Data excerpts
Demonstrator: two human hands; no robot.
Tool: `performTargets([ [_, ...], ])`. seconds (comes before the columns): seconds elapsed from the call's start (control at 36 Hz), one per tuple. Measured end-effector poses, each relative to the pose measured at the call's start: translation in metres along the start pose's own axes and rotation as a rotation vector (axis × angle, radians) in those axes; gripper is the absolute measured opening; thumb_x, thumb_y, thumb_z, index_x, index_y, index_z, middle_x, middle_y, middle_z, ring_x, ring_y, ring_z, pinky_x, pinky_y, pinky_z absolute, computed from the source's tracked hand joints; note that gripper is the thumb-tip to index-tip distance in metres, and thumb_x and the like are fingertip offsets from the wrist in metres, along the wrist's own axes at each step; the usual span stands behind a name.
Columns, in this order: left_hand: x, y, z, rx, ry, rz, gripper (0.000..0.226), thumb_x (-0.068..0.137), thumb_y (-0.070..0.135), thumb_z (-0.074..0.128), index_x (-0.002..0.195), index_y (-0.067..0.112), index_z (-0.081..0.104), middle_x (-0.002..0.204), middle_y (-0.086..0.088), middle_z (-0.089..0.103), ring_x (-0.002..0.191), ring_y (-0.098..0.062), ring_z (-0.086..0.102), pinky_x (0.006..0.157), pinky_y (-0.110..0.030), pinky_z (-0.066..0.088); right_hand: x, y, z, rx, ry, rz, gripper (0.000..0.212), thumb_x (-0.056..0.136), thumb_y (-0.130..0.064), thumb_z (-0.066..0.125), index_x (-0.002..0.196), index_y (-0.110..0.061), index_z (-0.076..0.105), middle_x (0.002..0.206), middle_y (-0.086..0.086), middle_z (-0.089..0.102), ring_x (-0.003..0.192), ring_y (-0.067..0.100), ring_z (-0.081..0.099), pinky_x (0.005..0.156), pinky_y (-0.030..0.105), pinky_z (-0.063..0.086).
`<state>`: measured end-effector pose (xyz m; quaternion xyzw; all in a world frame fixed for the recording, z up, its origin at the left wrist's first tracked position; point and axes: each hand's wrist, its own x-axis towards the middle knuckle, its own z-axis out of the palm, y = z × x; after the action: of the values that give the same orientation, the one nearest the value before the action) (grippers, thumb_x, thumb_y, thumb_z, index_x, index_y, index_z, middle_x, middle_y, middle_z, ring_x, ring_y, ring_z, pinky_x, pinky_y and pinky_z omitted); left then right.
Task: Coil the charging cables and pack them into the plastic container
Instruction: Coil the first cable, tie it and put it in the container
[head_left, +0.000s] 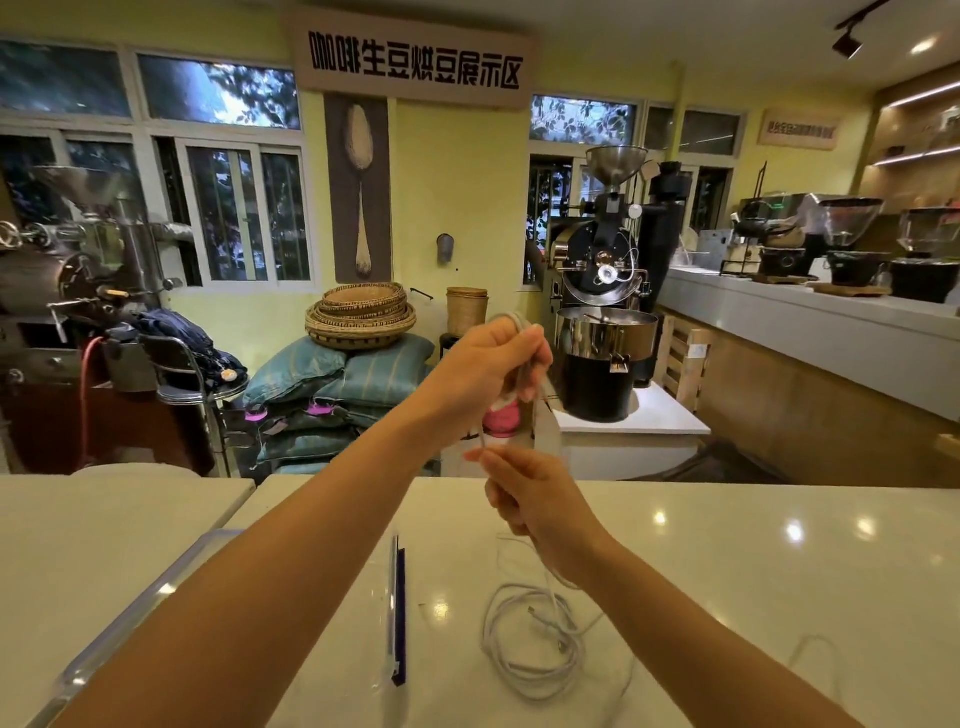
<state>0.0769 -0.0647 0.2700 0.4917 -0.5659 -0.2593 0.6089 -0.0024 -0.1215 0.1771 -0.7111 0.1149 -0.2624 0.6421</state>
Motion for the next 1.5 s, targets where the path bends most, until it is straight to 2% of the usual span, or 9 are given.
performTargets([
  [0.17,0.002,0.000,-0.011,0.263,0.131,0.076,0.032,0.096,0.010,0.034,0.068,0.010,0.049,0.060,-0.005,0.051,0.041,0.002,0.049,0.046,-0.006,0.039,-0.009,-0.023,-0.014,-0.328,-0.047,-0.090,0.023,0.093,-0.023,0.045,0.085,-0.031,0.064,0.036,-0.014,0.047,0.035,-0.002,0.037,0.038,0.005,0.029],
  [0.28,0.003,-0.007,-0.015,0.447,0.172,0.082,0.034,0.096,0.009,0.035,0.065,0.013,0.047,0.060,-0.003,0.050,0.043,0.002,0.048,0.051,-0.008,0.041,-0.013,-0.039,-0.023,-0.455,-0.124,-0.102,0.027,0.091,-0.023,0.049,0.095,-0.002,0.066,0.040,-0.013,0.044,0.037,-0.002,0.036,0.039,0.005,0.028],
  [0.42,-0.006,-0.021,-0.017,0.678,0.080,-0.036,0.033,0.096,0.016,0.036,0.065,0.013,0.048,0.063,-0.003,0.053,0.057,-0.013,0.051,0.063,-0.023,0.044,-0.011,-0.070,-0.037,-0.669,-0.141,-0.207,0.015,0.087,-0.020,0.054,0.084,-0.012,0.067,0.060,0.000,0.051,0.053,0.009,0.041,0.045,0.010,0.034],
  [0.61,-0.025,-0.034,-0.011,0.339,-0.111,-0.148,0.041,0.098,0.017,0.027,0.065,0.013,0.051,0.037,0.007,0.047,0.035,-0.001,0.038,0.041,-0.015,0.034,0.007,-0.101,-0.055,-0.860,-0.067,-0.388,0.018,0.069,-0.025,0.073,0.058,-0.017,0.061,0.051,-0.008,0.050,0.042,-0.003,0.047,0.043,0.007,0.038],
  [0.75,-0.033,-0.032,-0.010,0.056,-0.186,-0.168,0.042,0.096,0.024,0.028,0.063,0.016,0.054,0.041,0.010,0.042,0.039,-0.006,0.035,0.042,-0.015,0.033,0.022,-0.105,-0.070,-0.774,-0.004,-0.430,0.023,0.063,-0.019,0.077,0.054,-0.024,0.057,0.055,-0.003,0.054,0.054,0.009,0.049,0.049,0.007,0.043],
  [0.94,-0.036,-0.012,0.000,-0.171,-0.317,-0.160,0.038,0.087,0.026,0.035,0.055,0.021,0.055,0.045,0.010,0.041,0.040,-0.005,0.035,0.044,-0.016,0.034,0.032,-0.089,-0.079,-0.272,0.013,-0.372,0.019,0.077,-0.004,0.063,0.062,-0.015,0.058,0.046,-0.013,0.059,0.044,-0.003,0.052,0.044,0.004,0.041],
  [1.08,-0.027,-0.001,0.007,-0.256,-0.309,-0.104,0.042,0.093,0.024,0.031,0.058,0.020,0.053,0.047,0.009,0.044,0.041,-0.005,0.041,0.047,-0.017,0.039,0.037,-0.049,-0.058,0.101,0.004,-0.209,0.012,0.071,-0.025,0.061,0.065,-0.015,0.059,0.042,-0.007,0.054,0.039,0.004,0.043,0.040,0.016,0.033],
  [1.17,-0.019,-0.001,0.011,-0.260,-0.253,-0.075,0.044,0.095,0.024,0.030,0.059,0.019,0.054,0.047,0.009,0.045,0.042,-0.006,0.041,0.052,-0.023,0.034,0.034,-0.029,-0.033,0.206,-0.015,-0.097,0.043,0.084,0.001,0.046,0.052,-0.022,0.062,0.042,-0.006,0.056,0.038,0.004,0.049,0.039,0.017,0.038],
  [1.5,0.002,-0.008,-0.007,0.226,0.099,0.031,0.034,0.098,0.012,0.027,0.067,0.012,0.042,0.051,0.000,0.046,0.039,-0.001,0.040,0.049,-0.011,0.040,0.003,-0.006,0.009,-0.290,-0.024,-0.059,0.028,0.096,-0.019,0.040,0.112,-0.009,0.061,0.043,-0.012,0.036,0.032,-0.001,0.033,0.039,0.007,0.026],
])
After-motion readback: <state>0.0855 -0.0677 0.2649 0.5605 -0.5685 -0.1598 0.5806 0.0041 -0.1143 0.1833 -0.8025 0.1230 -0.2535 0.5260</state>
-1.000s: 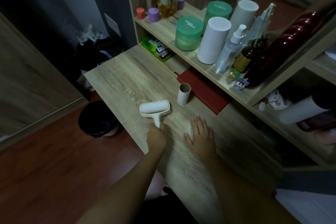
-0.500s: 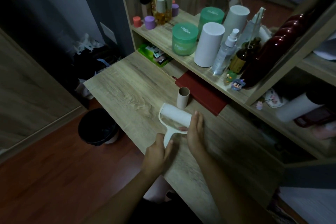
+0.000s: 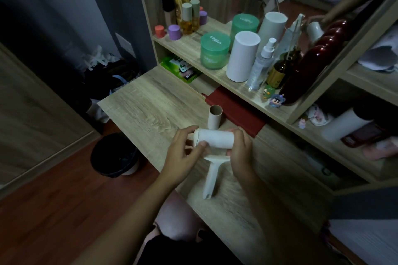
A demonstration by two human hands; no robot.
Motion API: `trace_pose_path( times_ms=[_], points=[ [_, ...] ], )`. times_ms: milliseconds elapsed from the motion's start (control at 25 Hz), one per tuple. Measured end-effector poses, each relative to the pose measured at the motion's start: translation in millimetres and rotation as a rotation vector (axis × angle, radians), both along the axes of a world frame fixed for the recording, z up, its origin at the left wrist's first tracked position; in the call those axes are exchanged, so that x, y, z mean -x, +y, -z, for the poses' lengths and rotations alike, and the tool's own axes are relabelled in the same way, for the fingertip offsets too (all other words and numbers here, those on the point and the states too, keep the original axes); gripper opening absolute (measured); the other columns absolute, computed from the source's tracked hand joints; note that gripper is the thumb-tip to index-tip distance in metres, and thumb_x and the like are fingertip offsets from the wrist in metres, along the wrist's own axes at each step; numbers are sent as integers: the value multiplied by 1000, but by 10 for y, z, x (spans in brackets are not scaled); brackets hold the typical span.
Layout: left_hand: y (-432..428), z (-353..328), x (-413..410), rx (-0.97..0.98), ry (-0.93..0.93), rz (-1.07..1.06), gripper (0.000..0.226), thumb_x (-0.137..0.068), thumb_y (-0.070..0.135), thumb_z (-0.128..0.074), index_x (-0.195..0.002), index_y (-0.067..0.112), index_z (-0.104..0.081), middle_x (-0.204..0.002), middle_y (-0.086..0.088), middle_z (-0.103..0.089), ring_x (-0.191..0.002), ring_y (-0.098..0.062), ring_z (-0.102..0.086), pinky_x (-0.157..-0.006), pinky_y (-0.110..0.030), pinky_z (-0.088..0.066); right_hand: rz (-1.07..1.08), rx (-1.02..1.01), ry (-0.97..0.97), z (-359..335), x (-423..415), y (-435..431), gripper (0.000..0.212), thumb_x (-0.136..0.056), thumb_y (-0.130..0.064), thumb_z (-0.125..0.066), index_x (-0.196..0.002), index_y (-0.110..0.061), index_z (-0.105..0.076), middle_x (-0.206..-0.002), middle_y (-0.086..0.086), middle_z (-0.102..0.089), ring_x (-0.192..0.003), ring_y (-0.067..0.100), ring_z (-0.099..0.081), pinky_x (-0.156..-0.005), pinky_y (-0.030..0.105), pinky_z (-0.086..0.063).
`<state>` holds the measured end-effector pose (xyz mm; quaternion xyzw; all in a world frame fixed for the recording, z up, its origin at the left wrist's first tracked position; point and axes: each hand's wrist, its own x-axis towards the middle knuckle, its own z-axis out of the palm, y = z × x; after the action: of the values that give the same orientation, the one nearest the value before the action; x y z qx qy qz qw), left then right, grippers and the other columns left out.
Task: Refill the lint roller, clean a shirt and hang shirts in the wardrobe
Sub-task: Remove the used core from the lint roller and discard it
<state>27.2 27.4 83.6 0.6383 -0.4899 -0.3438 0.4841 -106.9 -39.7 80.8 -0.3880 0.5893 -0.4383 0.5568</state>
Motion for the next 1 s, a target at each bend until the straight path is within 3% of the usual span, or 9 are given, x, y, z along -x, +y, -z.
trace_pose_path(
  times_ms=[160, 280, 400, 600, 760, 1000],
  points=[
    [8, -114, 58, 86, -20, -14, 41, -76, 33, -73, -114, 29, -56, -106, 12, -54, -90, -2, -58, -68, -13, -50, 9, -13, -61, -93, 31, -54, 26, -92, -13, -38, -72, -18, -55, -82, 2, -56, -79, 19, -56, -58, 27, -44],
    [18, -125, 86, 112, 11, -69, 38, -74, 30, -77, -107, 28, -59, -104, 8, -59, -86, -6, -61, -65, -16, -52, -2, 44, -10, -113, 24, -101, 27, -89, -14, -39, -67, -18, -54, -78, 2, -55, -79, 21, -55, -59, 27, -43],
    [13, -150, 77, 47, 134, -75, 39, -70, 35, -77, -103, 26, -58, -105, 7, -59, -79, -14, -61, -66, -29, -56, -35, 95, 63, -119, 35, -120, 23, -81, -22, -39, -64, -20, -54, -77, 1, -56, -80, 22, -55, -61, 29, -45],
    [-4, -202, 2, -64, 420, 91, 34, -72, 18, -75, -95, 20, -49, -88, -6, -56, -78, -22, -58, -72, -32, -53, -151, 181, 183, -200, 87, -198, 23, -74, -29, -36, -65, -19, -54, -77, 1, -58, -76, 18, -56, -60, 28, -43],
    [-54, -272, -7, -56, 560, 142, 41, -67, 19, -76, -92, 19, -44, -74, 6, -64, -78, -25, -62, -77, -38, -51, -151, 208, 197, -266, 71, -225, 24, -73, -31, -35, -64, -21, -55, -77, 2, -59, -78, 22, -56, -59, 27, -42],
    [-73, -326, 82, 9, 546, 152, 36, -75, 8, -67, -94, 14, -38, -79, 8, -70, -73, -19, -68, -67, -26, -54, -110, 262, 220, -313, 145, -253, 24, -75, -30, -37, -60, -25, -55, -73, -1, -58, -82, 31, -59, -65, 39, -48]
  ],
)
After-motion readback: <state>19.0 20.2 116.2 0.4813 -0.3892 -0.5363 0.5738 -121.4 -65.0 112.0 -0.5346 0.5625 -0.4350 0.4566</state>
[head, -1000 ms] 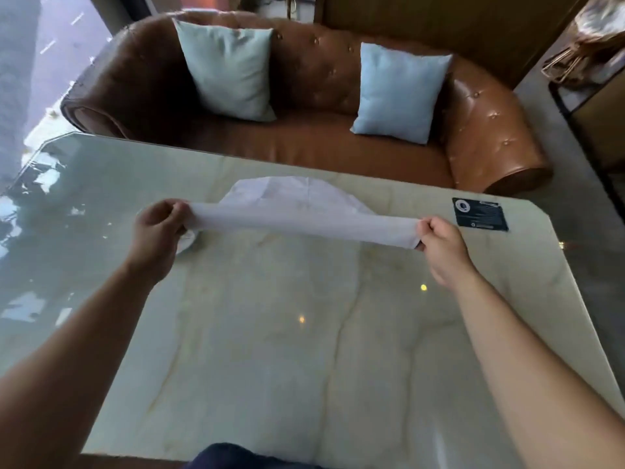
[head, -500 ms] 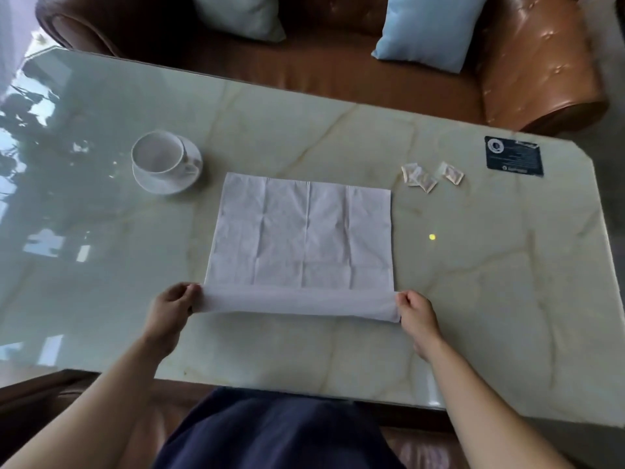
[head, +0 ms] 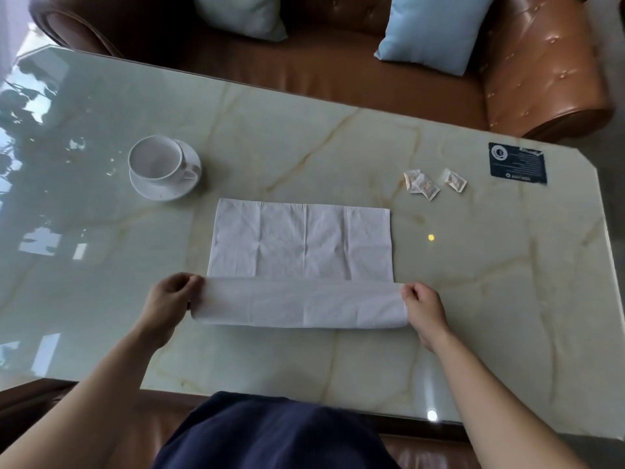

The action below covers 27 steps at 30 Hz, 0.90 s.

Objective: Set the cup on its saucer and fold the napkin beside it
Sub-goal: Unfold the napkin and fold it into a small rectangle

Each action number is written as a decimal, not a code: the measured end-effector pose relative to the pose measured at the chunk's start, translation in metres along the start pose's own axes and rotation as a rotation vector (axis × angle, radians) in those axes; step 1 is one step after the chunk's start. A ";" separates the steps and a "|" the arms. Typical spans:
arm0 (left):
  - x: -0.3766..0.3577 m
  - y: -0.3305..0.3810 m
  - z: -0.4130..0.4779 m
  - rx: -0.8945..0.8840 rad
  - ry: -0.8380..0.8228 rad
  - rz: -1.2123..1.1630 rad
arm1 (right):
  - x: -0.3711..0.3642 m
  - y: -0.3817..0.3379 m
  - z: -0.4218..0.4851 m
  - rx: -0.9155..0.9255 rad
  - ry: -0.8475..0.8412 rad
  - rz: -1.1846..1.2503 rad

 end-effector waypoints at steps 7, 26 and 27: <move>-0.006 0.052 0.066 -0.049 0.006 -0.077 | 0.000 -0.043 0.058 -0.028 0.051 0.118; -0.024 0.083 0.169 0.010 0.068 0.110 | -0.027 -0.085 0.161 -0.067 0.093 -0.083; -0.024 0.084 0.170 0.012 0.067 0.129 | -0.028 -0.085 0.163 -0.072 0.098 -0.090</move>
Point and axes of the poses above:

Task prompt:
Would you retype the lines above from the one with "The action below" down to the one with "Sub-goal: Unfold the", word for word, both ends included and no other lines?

Response area:
The action below covers 27 steps at 30 Hz, 0.90 s.

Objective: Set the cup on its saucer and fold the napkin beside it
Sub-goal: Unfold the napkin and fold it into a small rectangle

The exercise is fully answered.